After locating the line with "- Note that" below, output it and each following line exactly, stopping after the line with "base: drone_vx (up". No pictures.

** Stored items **
*-*-*
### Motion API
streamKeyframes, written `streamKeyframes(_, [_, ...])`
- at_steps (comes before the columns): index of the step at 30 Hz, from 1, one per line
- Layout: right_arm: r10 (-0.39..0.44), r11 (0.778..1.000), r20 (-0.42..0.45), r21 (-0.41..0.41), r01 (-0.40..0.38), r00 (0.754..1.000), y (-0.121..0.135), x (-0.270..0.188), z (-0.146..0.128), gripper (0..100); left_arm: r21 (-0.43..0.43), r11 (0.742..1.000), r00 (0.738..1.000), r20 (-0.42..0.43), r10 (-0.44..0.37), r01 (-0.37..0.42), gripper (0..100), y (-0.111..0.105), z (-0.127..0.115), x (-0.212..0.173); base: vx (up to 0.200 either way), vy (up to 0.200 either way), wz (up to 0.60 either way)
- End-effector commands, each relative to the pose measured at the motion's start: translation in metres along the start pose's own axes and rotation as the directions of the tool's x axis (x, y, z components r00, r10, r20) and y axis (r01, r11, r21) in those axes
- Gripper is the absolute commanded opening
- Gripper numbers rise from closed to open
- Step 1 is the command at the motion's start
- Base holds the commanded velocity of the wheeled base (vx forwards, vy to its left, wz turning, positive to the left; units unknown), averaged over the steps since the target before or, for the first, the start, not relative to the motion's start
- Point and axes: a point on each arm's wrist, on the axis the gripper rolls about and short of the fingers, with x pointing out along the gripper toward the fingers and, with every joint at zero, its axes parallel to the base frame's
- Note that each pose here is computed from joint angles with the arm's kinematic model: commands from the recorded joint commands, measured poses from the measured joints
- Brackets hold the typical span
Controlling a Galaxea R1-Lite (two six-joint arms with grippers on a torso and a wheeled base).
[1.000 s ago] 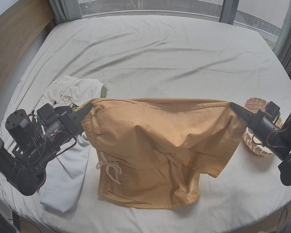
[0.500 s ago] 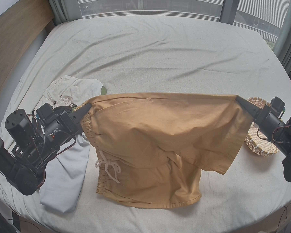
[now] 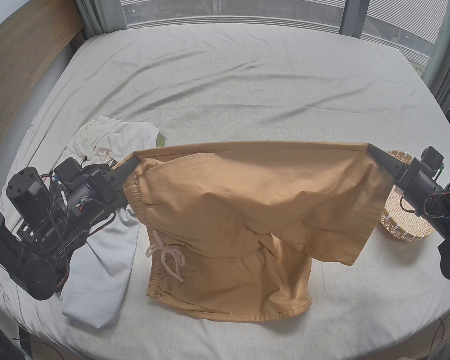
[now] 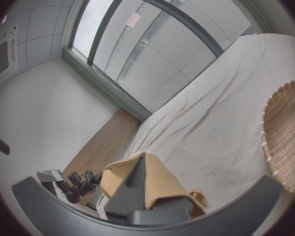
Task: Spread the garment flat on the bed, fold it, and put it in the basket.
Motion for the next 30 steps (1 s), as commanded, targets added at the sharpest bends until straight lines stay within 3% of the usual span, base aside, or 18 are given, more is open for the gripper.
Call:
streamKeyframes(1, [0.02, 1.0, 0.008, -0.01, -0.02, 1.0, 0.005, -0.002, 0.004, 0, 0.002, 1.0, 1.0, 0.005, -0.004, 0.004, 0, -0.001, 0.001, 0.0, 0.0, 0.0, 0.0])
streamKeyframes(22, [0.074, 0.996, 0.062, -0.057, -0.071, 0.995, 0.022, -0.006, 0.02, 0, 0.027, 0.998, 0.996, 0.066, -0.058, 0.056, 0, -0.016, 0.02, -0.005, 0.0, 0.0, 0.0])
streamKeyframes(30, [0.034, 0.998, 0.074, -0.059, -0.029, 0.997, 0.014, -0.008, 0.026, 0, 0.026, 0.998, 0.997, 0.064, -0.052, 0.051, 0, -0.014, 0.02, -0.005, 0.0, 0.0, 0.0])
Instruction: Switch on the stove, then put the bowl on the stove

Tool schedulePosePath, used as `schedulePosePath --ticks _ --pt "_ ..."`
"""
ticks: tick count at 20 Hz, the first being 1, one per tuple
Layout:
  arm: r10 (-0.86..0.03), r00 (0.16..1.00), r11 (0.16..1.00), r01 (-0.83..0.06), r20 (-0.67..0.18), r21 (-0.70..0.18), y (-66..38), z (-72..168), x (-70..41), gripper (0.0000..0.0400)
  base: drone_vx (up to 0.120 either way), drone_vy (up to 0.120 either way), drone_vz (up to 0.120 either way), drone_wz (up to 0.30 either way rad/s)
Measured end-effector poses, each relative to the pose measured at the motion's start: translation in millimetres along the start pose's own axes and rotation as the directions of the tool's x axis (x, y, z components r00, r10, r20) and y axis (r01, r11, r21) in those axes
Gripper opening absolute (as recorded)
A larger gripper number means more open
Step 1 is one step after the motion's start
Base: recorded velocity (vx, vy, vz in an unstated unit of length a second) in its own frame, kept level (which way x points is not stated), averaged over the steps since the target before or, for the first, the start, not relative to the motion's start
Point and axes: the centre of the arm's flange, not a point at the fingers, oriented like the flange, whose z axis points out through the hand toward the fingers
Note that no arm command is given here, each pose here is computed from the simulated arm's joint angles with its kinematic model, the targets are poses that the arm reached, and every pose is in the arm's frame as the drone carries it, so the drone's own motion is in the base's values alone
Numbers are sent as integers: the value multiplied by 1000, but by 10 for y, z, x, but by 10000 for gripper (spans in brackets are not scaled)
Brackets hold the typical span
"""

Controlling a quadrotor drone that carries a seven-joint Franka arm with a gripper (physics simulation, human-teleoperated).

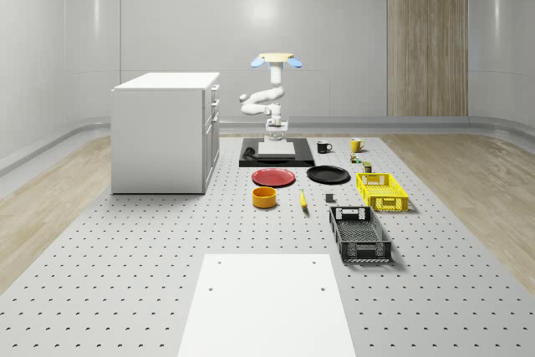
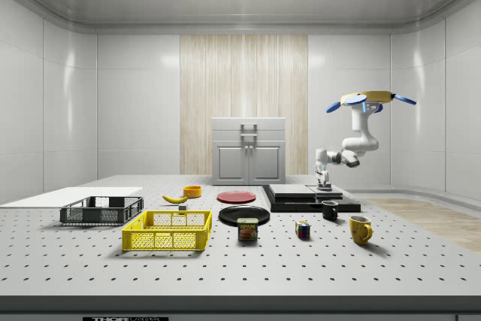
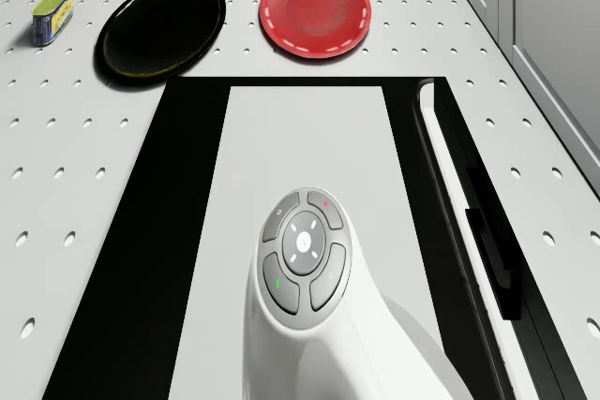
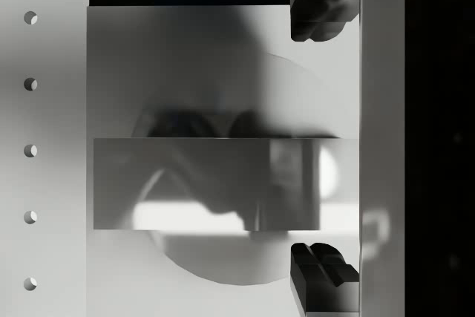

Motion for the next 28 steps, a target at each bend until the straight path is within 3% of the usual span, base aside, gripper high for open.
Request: schedulePosePath --ticks 17,25,27,28 --pt "0 1000 1000 0 0 0 -98 87 85 400 0 0 0 0" --pt "1 1000 1000 -1 0 0 -186 89 10 400 0 0 0 0" --pt "66 998 998 -66 -11 -11 -296 69 -144 400 0 0 0 0" --pt "57 998 998 -57 -9 -10 -297 73 -136 400 0 0 0 0"
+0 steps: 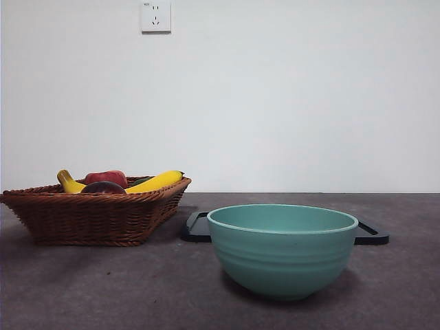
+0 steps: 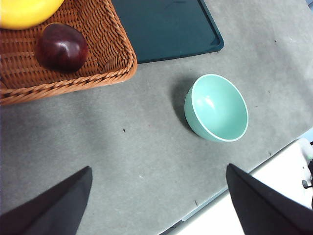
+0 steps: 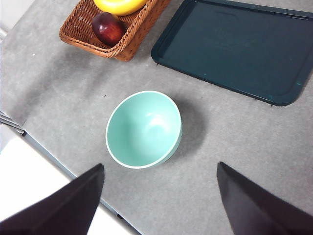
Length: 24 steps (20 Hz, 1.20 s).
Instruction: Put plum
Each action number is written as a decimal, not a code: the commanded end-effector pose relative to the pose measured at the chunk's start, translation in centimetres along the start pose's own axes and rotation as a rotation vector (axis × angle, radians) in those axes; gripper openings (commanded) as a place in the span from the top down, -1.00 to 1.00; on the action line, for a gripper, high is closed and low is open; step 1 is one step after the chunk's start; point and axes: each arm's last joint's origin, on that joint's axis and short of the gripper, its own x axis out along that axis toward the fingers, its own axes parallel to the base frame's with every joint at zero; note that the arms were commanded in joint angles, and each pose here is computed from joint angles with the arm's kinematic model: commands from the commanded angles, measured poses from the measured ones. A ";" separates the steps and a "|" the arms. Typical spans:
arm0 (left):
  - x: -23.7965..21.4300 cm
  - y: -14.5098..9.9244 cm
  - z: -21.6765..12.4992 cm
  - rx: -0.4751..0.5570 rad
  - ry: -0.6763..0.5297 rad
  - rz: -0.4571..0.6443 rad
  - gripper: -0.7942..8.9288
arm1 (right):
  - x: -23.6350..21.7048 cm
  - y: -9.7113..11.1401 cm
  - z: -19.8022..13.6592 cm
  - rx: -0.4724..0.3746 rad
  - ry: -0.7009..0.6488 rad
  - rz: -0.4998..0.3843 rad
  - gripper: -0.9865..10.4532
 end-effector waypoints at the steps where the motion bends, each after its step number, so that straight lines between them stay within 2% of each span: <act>1: -0.4 -0.3 0.9 -0.014 -0.020 0.014 -0.07 | -0.3 0.2 0.4 -0.012 -0.013 0.006 0.18; 4: -0.5 -0.4 2.5 -0.005 -0.026 0.055 -0.07 | -0.3 0.2 0.4 -0.012 -0.014 0.006 0.18; 10: 0.6 -0.6 7.6 0.029 -0.008 0.129 -0.06 | -0.3 0.2 0.4 -0.009 -0.013 0.006 0.18; 17: 6.7 0.6 11.7 0.063 0.090 0.213 -0.06 | -0.3 0.2 0.4 -0.009 -0.013 0.007 0.18; 24: 14.1 3.6 12.5 0.053 0.196 0.296 -0.06 | -0.3 0.2 0.4 0.006 -0.014 0.007 0.18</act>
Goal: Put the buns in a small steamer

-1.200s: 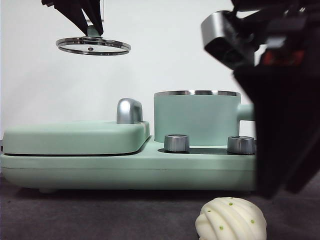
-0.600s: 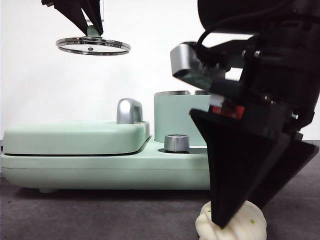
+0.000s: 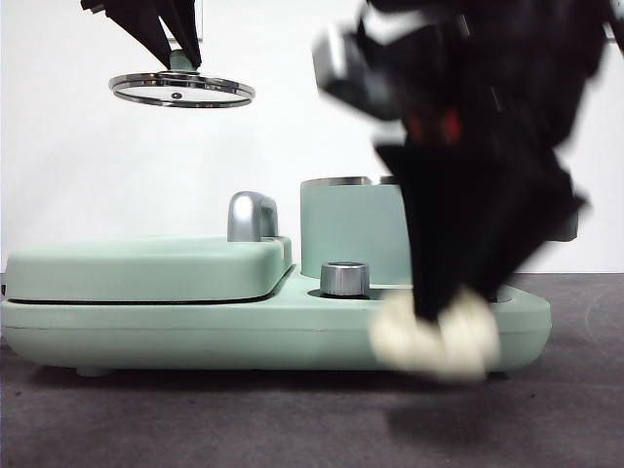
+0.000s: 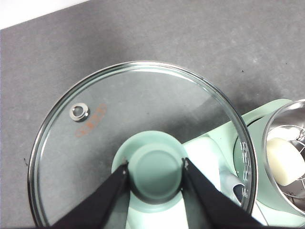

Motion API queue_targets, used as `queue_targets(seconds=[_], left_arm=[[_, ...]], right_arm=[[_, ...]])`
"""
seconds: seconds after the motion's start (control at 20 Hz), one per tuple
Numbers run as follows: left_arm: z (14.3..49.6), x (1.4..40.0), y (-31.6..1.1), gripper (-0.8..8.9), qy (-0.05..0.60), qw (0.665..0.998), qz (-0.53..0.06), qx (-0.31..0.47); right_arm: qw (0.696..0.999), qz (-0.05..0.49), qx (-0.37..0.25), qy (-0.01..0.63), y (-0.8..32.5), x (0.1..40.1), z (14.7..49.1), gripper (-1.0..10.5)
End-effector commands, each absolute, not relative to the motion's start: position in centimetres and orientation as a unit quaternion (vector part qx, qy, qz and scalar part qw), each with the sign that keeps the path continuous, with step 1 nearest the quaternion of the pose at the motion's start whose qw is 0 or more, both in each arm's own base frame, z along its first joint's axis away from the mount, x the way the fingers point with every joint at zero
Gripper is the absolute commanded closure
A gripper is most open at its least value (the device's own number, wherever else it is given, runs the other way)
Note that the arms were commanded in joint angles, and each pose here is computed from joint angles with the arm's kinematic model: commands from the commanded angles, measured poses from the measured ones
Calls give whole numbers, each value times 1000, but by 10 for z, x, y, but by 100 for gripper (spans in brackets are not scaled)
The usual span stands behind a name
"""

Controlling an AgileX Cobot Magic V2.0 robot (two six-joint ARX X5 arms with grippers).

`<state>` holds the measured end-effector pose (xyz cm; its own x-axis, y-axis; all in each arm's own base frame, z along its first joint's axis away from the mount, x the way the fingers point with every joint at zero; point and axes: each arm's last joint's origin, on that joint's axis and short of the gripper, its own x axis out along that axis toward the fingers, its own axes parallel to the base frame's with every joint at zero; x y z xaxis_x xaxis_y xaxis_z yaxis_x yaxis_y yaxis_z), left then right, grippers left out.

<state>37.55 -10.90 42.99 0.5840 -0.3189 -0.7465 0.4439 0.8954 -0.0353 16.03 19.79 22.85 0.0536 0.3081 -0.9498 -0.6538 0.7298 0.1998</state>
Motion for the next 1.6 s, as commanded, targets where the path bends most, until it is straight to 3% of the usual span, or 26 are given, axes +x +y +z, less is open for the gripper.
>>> queue_targets(seconds=[0.05, 0.25, 0.5, 0.9, 1.45, 1.6], left_arm=[[442, 373, -110, 793, 375, 898, -218, 77], [442, 373, -110, 793, 375, 898, -218, 77], [441, 372, -110, 793, 377, 897, -217, 74], [441, 372, -110, 793, 377, 897, -217, 74], [441, 372, -110, 793, 377, 898, -217, 74], [441, 372, -110, 793, 377, 898, -217, 74]], right_arm=[[726, 317, -137, 595, 199, 172, 272, 810], [758, 288, -120, 573, 188, 205, 336, 810], [781, 254, -96, 562, 185, 267, 362, 809], [768, 211, -87, 598, 181, 338, 319, 808], [754, 204, -98, 617, 186, 363, 282, 761], [753, 203, -98, 618, 186, 363, 282, 590]])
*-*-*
** Answer section **
- Note that each pose here is computed from joint angles with the arm's kinematic model: commands from the recorded joint commands, measured poses from the measured joints
- Brackets hold the typical span
Controlling a Galaxea R1-Lite (two six-joint arms with grippers on a torso and a wheeled base).
[1.000 s ago] 
[0.500 s ago] 
[now] 
[now] 
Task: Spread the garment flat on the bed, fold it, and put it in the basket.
Motion for the next 30 steps (1 s), as commanded, targets added at the sharpest bends until straight lines stay within 3% of the usual span, base aside, or 18 are given, more is open for the gripper.
Call:
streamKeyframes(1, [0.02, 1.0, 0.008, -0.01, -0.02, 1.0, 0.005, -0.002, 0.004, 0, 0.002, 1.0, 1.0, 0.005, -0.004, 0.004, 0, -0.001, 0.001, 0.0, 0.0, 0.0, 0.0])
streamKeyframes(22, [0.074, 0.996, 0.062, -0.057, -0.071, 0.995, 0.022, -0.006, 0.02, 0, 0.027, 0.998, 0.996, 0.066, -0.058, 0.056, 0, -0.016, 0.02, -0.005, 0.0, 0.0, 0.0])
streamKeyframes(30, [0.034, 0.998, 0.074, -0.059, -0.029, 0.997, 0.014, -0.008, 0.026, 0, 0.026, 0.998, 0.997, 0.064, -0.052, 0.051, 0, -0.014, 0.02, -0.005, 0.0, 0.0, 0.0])
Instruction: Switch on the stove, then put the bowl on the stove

Tool schedulePosePath, used as `schedulePosePath --ticks _ --pt "_ ..."`
"""
ticks: tick count at 20 Hz, the first being 1, one per tuple
Layout:
  arm: r10 (-0.86..0.03), r00 (0.16..1.00), r11 (0.16..1.00), r01 (-0.83..0.06), r20 (-0.67..0.18), r21 (-0.70..0.18), y (-66..38), z (-72..168), x (-70..41), gripper (0.0000..0.0400)
  base: drone_vx (up to 0.120 either way), drone_vy (up to 0.120 either way), drone_vz (up to 0.120 either way), drone_wz (up to 0.30 either way rad/s)

There is nothing more to add to the answer.